Cuando finalmente lo solté, estaba sangrando. Miró la herida con desapasionamiento, luego metió la mano en su chaqueta y sacó su cartera. Extrajo una tarjeta negra, una Centurion, y la colocó en la mesa frente a mí.
-Por tu dolor y sufrimiento -dijo, su voz plana.
Solo me reí, un sonido roto y vacío.
-¿Crees que puedes arreglar esto con dinero? Es una ladrona, Alejandro. Y el mundo del arte es más pequeño de lo que crees. Mi estilo es reconocible. La gente lo sabrá.
Como si fuera una señal, su asistente, un joven perpetuamente nervioso llamado Leo, entró corriendo, sosteniendo una tableta.

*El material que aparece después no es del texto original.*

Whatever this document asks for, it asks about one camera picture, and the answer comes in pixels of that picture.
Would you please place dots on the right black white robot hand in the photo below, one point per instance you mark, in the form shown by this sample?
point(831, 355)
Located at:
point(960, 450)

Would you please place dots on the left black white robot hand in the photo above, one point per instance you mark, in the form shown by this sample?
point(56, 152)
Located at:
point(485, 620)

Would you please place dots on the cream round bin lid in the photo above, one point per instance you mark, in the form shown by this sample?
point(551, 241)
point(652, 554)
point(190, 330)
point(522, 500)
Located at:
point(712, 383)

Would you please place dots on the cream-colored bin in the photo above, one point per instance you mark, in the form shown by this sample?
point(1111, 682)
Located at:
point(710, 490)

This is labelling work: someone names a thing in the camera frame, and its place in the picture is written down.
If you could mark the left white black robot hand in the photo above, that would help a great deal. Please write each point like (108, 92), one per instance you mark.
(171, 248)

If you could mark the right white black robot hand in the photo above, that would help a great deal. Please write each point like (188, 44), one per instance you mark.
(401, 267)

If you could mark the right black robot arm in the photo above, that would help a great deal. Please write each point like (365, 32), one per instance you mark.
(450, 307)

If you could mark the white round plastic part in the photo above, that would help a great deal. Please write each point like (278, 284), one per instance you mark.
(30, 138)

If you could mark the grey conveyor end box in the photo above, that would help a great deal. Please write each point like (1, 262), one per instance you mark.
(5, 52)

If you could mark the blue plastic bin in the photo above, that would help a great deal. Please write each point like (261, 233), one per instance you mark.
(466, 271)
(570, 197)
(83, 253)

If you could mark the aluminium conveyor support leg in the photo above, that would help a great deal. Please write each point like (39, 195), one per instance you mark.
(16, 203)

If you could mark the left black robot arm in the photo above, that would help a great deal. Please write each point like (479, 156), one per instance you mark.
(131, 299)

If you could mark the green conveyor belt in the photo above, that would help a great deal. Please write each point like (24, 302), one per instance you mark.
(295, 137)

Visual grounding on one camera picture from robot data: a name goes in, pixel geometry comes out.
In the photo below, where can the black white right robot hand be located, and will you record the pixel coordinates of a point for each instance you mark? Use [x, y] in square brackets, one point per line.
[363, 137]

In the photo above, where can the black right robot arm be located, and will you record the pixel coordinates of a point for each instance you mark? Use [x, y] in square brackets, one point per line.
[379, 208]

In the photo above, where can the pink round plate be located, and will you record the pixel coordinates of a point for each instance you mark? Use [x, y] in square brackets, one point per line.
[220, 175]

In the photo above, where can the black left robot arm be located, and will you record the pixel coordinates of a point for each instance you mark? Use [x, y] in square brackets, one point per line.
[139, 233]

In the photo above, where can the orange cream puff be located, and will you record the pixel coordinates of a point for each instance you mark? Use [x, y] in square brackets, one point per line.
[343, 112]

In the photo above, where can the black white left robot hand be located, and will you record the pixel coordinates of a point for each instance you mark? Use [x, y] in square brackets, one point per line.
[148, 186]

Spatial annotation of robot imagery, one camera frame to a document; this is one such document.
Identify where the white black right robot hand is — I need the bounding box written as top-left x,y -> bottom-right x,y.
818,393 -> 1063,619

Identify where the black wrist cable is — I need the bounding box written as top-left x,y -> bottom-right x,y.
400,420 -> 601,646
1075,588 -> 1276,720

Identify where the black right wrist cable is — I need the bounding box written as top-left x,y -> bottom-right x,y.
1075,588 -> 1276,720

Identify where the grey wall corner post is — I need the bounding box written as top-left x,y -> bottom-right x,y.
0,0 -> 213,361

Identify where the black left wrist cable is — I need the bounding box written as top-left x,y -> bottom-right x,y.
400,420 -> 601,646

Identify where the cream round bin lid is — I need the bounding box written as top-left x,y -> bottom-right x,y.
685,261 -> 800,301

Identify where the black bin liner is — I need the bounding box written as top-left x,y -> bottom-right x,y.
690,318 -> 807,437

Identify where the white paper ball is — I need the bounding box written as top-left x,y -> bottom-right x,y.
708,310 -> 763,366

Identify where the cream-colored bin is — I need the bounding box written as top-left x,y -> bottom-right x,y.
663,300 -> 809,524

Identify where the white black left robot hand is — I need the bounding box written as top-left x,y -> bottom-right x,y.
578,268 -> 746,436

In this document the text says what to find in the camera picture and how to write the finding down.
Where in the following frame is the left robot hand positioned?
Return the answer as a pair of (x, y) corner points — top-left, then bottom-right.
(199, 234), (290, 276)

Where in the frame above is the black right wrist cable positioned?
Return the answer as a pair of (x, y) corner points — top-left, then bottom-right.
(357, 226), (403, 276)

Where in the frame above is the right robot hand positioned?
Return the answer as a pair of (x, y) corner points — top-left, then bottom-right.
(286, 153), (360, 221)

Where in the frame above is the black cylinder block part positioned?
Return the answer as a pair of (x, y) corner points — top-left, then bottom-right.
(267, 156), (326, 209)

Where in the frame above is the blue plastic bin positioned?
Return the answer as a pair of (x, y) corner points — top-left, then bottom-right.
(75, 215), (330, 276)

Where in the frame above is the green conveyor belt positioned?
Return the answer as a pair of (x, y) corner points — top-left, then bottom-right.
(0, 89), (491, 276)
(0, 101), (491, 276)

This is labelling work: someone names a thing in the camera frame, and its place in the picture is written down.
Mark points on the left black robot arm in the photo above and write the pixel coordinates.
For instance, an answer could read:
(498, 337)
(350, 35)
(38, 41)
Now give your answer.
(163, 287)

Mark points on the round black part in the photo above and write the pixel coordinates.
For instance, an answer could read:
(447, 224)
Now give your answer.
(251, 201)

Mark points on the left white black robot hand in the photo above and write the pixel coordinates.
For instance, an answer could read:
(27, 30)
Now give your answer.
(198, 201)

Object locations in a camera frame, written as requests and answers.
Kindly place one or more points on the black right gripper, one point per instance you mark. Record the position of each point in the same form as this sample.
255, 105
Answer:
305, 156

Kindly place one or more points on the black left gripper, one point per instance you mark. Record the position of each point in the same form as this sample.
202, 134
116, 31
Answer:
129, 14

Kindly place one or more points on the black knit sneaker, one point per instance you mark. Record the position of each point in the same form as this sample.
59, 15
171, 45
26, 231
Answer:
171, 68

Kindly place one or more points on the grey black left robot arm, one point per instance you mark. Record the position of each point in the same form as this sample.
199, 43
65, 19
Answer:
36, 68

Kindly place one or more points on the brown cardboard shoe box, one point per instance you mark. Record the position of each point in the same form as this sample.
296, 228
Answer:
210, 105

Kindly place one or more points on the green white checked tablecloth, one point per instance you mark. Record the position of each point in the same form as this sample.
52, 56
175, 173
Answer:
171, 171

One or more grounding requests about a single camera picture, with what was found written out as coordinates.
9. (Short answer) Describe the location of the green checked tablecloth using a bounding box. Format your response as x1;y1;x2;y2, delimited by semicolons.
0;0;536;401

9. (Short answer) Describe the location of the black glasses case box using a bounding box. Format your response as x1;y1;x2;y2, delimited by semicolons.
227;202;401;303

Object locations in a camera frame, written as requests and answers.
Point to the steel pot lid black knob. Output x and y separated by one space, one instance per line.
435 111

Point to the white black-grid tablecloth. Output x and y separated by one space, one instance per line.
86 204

-Señor, hay un problema. La exposición... hay una protesta masiva en línea. Docenas de críticos y fotógrafos están señalando las similitudes entre el trabajo de la señorita Solís y... y las fotos publicadas de la señora Garza. Lo están llamando plagio.
La mandíbula de Alejandro se tensó. Me lanzó una mirada furiosa y acusadora.
-¿Hiciste esto? ¿Filtraste esto?
-No tuve que hacerlo -dije, una sombría satisfacción floreciendo en mi pecho-. Mi trabajo habla por sí mismo. A diferencia del de tu pequeña protegida.
Leo, con aspecto aterrorizado, añadió:
-Señor, tienen razón. El uso característico de la luz y la sombra de la señora Garza es... inconfundible. Es su huella artística.
Alejandro le lanzó a Leo una mirada tan fría que podría haber congelado el fuego. Leo se encogió visiblemente.
-Necesito que arregles esto, Sofía -dijo Alejandro, su voz peligrosamente baja. Se volvió hacia mí, sus ojos duros como la piedra-. Iniciarás sesión en tu cuenta pública y emitirás una declaración. Dirás que tú y Camila son colaboradoras. Que la apadrinaste. Que le diste permiso para usar las fotos.
Lo miré, horrorizada.
-¿Quieres que mienta por ella? ¿Que sacrifique mi propia integridad artística para salvar la suya?
-No permitiré que su reputación se arruine -declaró, como si fuera un hecho de la naturaleza, como la gravedad.
-No -dije, la palabra un voto final e inquebrantable-. No lo haré.
Su rostro, que había sido una máscara de frío control, se endureció hasta convertirse en algo aterrador. La temperatura en la habitación se desplomó.
-Entonces no me dejas otra opción -dijo, su voz un susurro escalofriante. Se volvió hacia sus guardias-. Llévenla al almacén del sótano. Enciérrenla.
Mi sangre se heló. El almacén. Era un espacio pequeño, sin ventanas, completamente oscuro. Cuando era niña, mi padre solía encerrarme en un armario oscuro como castigo. Tenía un miedo profundo y primario a la oscuridad, a los espacios cerrados. Alejandro lo sabía. Se lo había contado una vez, en un raro momento de vulnerabilidad, mi voz temblando mientras relataba el trauma infantil.
Estaba usando mi miedo más profundo, mi herida más íntima, como un arma contra mí. Para protegerla a ella.
Los guardias me agarraron los brazos. Miré a Alejandro, mis ojos suplicantes. Esto era una crueldad más allá de cualquier cosa que hubiera hecho antes. Esto no era solo manipulación; era tortura.
No me devolvió la mirada. Simplemente se quedó allí, una estatua de mármol de un hombre, mientras sus guardias me arrastraban, pateando y gritando, hacia la oscuridad.